(CNN)President Donald Trump said part of the reason he doesn't regularly wear a mask is "everyone's tested" before they see him. But multiple studies have raised questions about the accuracy of a coronavirus test the White House has used, and the Food and Drug Administration has received dozens of reports of potential problems with that test.
The federal government also continues to distribute thousands of the rapid coronavirus tests made by Abbott Laboratories each week throughout the country, spending what adds up to hundreds of millions of dollars on them, all while questions about the test's accuracy have mounted and some states are urging precautions for health care providers using them.
Abbott's point-of-care "ID NOW COVID-19" test, which was promoted by Trump at the White House, produces results in minutes rather than hours and is portable enough to be used in mobile testing sites and rural regions that lack easy access to labs.

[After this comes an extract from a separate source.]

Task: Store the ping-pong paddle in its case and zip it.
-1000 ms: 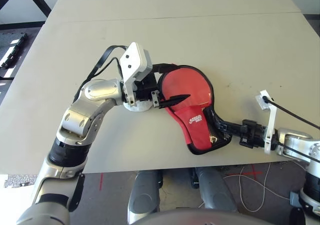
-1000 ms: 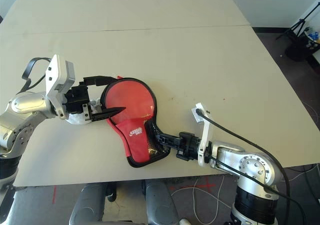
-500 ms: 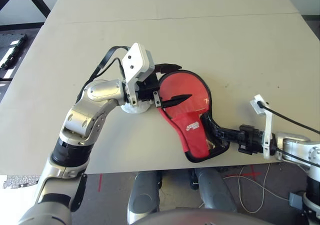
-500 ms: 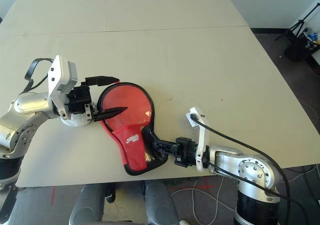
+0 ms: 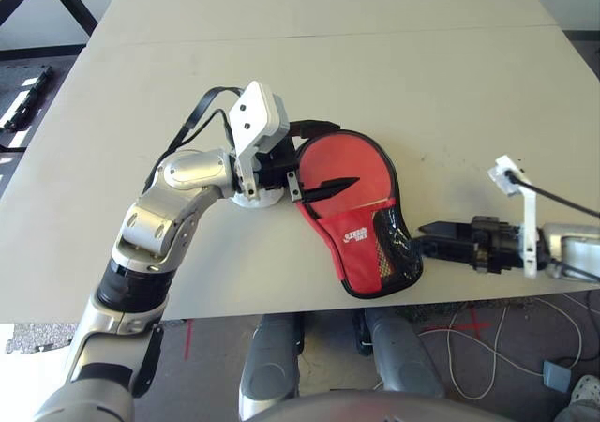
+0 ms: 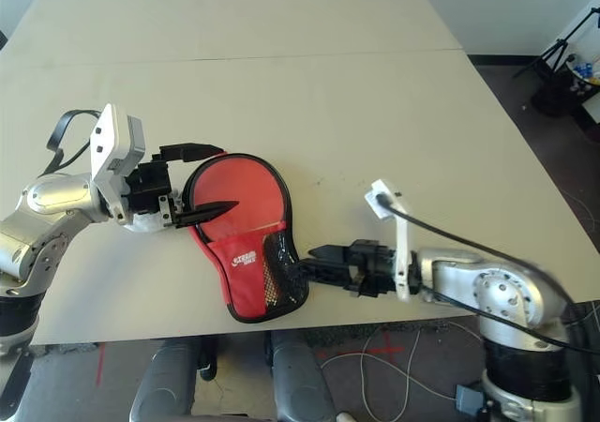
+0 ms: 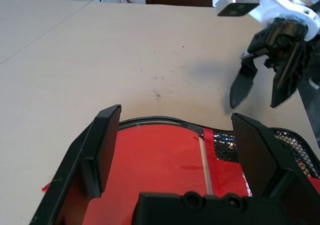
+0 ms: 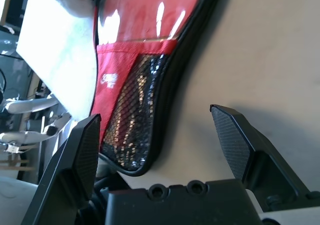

A spokesperson for HHS did not respond to a question about the details of that requirement but said in a statement that HHS, including the FDA, is closely monitoring the efficacy of the ID NOW tests and working with Abbott on follow-up studies.
"We do believe Abbott positive tests are accurate and that the Abbott test remains critically important and accurate when used as directed especially for remote areas and during outbreak investigations. At this time we are not recommending to end the use of Abbott test devices or tests," the HHS spokesperson said.
An Abbott spokesperson said the test is delivering reliable results, that the company has delivered 4.3 million ID NOW tests to all states and that the rate of false negative complaints is 0.015%.
Ten state health agencies told CNN they specifically recommend or require that individuals who test negative on the Abbott rapid device be retested, and most recommended using a different, slower, more reliable method for diagnosing Covid-19, known as lab-based "polymerase chain reaction" or PCR tests.
Vermont's commissioner of health, Dr. Mark Levine, decided not to give the Abbott rapid devices received from the federal government to hospitals in the state due to the FDA's update on possible accuracy concerns, according to a spokesperson for the state's Health Department.
A Wisconsin Department of Health Services spokesperson told CNN that the ID NOW tests are used in different locations in the state but that "We have urged caution when using these instruments."
Other states have found the Abbott tests useful. A spokesperson for the Rhode Island Department of Health, Joseph Wendelken, said the Abbott rapid test has been "enormously beneficial" and has enabled the state to quickly identify thousands of positive cases and get those individuals and their recent contacts into quarantine.
But Wendelken also said the Rhode Island COVID-19 Testing and Validation Task Force reviewed studies on the ID NOW and recommended phasing out the state's use of it.
He described the test as "a little less sensitive than other tests," and said, "For that reason, we decided strategically to be less reliant on Abbott ID Now tests as other, more sensitive tests came onto the market."
Dr. Mark Pandori, director of the Nevada State Public Health Laboratory, which receives ID NOW tests from HHS and disperses them in the state, said that while there has been some concern over the test's quality, other data show the test performs well.
He said the test must be performed exactly as the manufacturer has instructed, and although such point-of-care tests typically do not perform as well as lab-based tests, he said they serve a purpose.
"The convenience and power of being able to run the test so conveniently is considered against the slightly lower performance factors," Pandori said.
The authors of the study acknowledged it has limitations, including its small sample size, but said the Abbott test was "unacceptable" for use with their patients.
Abbott has argued that study was "flawed" due to two different sample collection techniques, no tiebreaker test for discrepancies and a population that included patients with low viral levels who were tested more than two weeks after they first developed symptoms. A spokesperson for NYU Langone Health said they stand by the study's findings.
Scott Becker, the CEO of the Association of Public Health Laboratories, which represents state and local public labs, said he is waiting for additional guidance from the FDA on the ID NOW to better understand the test's performance.
Becker said that in light of the emergency of coronavirus, he thinks HHS did the responsible thing by procuring a point-of-care diagnostic for states that had been authorized by the FDA, but he said emerging data must be considered in future decision-making.
"Until we get the results of new information from FDA and Abbott, I think there will be this dichotomy," Becker said, referring to differing assessments and approaches to using the test. "Right now, we need all the tools that we can get our hands on, but they have to be tools that work."